Work request:
Copy out all of the data that follows, exactly as it appears.

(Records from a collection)
[Start of section]
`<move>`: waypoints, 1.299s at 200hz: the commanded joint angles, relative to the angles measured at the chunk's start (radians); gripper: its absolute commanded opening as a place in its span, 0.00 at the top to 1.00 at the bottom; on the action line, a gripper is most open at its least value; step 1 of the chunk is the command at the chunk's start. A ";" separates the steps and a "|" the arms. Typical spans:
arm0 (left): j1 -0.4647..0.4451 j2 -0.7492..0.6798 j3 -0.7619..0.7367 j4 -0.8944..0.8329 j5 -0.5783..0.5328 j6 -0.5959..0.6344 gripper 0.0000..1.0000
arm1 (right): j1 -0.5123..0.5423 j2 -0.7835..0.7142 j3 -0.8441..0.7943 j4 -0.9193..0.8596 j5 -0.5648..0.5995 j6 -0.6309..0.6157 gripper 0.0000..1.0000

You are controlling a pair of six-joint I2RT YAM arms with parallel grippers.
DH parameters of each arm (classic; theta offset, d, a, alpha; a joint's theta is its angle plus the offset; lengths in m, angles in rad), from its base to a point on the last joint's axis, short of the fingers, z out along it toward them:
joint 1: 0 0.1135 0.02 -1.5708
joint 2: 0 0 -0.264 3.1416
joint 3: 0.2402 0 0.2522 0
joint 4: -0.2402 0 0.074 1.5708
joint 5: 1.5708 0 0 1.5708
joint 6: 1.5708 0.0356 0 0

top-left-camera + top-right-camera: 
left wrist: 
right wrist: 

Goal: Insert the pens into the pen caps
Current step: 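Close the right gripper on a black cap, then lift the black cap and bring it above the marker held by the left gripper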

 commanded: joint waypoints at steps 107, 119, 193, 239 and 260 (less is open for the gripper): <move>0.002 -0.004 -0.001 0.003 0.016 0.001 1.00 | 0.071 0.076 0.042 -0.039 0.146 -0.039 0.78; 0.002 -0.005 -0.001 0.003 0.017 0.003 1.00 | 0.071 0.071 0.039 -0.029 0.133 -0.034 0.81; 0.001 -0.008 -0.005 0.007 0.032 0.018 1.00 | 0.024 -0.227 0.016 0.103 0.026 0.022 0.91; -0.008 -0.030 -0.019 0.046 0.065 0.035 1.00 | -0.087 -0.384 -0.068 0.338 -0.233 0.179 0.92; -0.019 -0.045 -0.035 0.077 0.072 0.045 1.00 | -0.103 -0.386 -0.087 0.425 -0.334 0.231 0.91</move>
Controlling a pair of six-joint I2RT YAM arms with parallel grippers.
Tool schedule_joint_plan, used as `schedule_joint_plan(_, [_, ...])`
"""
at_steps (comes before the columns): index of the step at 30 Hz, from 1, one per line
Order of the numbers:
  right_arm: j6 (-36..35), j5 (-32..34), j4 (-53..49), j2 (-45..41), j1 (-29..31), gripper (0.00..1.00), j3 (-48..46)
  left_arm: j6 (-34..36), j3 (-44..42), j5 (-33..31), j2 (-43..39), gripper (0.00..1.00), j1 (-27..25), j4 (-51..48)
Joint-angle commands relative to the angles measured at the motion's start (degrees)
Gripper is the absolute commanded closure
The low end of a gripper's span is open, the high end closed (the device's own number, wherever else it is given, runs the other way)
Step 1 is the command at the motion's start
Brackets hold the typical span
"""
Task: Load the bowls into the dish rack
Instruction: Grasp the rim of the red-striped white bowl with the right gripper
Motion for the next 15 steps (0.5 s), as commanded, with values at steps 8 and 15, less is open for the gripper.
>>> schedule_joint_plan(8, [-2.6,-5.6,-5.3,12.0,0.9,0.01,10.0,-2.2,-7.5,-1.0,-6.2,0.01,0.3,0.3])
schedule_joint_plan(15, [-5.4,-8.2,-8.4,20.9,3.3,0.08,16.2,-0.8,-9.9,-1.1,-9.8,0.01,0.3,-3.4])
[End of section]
Task solution:
`<move>`: waypoints, 1.299s at 200hz: the commanded joint angles, relative to the angles measured at the chunk's start (radians); gripper: its absolute commanded opening as a place in its span, 0.00 at the top to 1.00 at the bottom; on the action line, a gripper is most open at its least value; step 1 of the chunk is the command at the chunk's start. A ";" separates the steps and a "|" the arms. Typical spans:
arm0 (left): j1 -0.4647..0.4451 j2 -0.7492..0.6798 j3 -0.7619..0.7367 j4 -0.8944..0.8329 j5 -0.5783..0.5328 j6 -0.5959..0.6344 gripper 0.0000..1.0000
arm1 (right): j1 -0.5123..0.5423 j2 -0.7835..0.7142 j3 -0.8441..0.7943 j4 -0.9193..0.8596 j5 -0.5648..0.5995 j6 -0.6309..0.6157 gripper 0.0000..1.0000

You are controlling a pair of six-joint I2RT YAM arms with parallel grippers.
DH parameters of each arm (classic; theta offset, d, a, alpha; a joint's theta is its angle plus the offset; lengths in m, angles in rad), from its base to a point on the last joint's axis, short of the fingers, z out along it toward them:
joint 1: 0 0.1135 0.02 -1.5708
joint 2: 0 0 -0.264 3.1416
joint 3: 0.2402 0 0.2522 0
joint 4: -0.2402 0 0.074 1.5708
joint 5: 1.5708 0 0 1.5708
joint 6: 1.5708 0.0356 0 0

top-left-camera + top-right-camera: 
left wrist: 
right wrist: 

Goal: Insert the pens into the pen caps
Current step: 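Close the right gripper on a black cap, then lift the black cap and bring it above the marker held by the left gripper
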
 commanded: joint waypoints at steps 107, 119, 193, 239 and 260 (less is open for the gripper): <move>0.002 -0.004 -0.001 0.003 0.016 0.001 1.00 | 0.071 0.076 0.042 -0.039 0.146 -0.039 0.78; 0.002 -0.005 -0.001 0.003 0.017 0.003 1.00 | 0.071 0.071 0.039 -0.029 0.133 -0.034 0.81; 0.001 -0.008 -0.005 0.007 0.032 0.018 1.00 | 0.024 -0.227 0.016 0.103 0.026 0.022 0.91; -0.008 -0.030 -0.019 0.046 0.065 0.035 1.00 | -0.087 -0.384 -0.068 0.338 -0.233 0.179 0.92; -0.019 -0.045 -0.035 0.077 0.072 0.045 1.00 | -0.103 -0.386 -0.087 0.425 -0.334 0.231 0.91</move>
Controlling a pair of six-joint I2RT YAM arms with parallel grippers.
Tool schedule_joint_plan, used as `schedule_joint_plan(_, [_, ...])`
"""
at_steps (comes before the columns): index of the step at 30 Hz, from 1, one per line
Order of the numbers:
  right_arm: j6 (-36..35), j5 (-32..34), j4 (-53..49), j2 (-45..41), j1 (-29..31), gripper (0.00..1.00), j3 (-48..46)
  left_arm: j6 (-34..36), j3 (-44..42), j5 (-33..31), j2 (-43..39), gripper (0.00..1.00), j1 (-27..25), j4 (-51..48)
Joint-angle commands relative to the angles measured at the motion's start (degrees)
Gripper is the absolute commanded closure
The low end of a gripper's span is open, the high end closed (the device's own number, wherever else it is given, runs the other way)
Step 1 is the command at the motion's start
Brackets hold the typical span
"""
Task: Load the bowls into the dish rack
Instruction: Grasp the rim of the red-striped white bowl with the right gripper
Motion for the next 15 steps (0.5 s), as commanded, with values at steps 8 and 15, less is open for the gripper.
>>> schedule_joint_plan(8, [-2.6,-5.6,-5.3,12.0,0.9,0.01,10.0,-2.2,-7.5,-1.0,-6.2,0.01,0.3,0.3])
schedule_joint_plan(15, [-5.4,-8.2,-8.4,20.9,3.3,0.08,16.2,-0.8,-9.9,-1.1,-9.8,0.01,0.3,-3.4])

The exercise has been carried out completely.